• INSTRUCTIONS TO FOLLOW
Restate word for word the line containing "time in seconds" and all remaining lines of the entries below.
- - - - -
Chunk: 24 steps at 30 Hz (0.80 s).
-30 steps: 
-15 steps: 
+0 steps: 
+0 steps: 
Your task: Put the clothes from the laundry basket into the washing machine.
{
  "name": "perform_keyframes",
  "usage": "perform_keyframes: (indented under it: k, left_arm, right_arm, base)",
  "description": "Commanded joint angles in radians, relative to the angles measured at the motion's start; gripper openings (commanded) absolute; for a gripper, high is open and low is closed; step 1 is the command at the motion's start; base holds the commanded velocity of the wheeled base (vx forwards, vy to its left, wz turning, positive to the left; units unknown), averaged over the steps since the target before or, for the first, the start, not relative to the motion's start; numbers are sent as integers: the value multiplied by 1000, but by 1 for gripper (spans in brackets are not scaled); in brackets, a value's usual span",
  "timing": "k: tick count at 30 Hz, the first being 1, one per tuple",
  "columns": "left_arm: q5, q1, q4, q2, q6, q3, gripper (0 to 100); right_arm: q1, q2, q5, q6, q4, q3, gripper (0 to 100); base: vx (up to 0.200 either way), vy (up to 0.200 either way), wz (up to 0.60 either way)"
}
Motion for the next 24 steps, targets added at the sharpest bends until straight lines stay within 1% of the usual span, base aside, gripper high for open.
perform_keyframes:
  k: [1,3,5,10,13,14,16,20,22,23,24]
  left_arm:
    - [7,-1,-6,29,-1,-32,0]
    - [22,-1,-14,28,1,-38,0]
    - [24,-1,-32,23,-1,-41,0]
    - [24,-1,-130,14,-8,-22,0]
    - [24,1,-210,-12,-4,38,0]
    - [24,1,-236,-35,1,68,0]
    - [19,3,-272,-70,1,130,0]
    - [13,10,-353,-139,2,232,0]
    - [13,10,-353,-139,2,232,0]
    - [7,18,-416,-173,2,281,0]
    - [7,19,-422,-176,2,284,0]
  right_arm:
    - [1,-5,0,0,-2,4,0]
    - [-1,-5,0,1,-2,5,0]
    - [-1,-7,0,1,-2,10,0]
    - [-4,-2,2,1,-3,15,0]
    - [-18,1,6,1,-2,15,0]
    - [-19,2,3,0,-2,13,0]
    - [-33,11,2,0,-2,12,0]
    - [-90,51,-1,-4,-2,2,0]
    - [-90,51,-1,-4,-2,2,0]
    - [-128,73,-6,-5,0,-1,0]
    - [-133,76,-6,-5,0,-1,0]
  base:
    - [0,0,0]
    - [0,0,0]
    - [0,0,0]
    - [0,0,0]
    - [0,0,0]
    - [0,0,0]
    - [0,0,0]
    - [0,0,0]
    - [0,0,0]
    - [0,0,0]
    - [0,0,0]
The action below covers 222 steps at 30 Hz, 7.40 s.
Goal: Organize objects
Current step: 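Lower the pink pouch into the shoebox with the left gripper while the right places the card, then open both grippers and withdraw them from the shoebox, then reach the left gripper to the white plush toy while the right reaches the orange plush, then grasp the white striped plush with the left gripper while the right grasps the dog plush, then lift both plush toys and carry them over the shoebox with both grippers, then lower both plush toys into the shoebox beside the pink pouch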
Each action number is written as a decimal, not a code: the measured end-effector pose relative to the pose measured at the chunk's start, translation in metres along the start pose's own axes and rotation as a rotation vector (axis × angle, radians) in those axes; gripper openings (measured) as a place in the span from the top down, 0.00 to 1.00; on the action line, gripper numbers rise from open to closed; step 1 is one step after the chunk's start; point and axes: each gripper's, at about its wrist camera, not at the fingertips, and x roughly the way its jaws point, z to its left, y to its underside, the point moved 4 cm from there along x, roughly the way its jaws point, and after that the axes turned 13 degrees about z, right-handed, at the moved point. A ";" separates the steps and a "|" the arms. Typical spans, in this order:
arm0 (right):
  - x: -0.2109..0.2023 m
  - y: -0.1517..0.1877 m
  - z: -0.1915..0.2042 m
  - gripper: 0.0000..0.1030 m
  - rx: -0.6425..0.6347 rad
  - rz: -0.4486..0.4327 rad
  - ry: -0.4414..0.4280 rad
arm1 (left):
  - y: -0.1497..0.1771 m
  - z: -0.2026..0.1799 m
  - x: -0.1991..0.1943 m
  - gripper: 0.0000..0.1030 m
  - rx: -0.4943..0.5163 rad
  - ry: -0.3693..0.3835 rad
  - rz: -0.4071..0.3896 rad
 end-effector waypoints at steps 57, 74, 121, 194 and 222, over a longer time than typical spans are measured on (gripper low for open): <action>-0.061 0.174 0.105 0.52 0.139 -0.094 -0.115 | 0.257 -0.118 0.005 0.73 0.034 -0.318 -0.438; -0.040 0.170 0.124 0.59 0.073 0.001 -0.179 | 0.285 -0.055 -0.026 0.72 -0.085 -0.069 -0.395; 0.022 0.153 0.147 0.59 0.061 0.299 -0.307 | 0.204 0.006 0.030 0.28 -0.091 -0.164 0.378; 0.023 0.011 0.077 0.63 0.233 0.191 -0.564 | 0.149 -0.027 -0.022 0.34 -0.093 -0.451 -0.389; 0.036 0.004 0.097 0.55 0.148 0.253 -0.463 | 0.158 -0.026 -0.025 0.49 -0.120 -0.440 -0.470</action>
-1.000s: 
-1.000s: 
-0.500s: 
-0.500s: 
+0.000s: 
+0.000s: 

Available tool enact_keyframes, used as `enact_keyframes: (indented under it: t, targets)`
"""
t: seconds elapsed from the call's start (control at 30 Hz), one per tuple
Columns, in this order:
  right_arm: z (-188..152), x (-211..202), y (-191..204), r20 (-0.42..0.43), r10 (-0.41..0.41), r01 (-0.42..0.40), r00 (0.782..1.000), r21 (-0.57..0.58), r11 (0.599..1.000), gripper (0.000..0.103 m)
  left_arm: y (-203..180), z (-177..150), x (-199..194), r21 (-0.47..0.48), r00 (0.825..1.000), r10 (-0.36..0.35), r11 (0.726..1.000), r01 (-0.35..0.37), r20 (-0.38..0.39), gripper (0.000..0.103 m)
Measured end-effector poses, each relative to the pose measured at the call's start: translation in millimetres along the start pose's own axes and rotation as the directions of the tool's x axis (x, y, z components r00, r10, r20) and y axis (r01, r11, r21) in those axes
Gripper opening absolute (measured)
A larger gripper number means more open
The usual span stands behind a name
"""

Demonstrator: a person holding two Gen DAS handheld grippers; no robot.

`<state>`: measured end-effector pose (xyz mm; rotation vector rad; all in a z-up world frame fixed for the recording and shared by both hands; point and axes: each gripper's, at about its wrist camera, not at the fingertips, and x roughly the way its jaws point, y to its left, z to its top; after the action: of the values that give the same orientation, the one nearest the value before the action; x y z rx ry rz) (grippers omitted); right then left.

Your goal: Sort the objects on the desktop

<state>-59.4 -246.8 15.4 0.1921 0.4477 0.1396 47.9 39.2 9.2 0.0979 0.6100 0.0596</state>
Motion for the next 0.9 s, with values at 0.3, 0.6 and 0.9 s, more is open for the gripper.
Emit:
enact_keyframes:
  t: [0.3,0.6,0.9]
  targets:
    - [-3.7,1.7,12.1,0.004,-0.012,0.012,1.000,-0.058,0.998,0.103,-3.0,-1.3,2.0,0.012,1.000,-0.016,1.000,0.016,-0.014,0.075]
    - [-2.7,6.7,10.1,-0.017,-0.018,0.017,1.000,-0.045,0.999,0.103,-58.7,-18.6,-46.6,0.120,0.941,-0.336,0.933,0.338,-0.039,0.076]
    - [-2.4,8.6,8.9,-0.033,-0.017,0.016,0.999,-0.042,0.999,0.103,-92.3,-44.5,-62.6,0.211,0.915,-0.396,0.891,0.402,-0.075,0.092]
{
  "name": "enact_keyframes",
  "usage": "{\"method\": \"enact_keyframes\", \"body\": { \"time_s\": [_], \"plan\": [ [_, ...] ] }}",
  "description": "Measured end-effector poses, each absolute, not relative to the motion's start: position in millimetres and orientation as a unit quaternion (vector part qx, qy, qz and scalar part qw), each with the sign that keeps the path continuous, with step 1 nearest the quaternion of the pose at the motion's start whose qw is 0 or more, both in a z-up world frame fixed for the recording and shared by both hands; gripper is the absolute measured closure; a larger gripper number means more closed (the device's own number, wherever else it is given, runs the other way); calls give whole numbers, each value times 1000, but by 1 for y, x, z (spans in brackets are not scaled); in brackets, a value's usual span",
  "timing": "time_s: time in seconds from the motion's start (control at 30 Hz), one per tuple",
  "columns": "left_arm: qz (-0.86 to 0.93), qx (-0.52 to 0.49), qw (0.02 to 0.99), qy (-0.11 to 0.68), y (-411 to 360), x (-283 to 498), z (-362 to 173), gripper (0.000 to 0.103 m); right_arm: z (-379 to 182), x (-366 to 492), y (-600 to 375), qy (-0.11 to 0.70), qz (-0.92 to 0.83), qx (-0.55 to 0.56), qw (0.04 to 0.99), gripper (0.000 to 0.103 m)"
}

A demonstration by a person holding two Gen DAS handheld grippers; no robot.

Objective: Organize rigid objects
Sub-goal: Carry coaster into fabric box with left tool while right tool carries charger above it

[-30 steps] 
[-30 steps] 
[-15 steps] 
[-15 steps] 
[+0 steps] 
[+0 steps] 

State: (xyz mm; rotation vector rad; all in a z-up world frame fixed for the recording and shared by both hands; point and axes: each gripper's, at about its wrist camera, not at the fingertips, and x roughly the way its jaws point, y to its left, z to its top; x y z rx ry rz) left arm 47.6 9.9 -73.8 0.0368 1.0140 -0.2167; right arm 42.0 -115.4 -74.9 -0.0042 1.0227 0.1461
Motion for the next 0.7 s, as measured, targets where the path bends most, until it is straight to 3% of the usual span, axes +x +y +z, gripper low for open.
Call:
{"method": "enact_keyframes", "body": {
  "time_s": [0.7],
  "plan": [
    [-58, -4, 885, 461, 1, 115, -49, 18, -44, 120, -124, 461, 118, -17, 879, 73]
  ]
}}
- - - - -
• ANSWER SPACE
  "timing": "time_s: time in seconds from the motion's start (control at 30 Hz), one per tuple",
  "columns": "left_arm: qz (-0.86 to 0.93), qx (-0.52 to 0.49), qw (0.02 to 0.99), qy (-0.11 to 0.68), y (-411 to 360), x (-283 to 498), z (-362 to 173), gripper (0.000 to 0.103 m); right_arm: z (-379 to 182), x (-366 to 492), y (-600 to 375), qy (-0.11 to 0.70), qz (-0.92 to 0.83), qx (-0.55 to 0.56), qw (0.04 to 0.99), gripper (0.000 to 0.103 m)"
}

A demonstration by a person holding two Gen DAS handheld grippers; no robot.

Objective: Organize rigid objects
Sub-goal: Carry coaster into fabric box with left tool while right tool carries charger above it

[-30 steps] 
[-30 steps] 
[-15 steps] 
[-15 steps] 
[+0 steps] 
[+0 steps] 

State: (xyz mm; rotation vector rad; all in a z-up world frame fixed for the recording and shared by both hands; point and axes: each gripper's, at about its wrist camera, not at the fingertips, and x roughly the way its jaws point, y to its left, z to its top; x y z rx ry rz) left arm 47.6 9.9 -73.8 0.0368 1.0140 -0.2167; right arm 42.0 -115.4 -74.9 -0.0042 1.0227 0.1461
Motion for the next 0.7 s, as measured, targets where the path bends most, until it is straight to 3% of the usual span, axes +x +y +z, gripper low for open.
Call:
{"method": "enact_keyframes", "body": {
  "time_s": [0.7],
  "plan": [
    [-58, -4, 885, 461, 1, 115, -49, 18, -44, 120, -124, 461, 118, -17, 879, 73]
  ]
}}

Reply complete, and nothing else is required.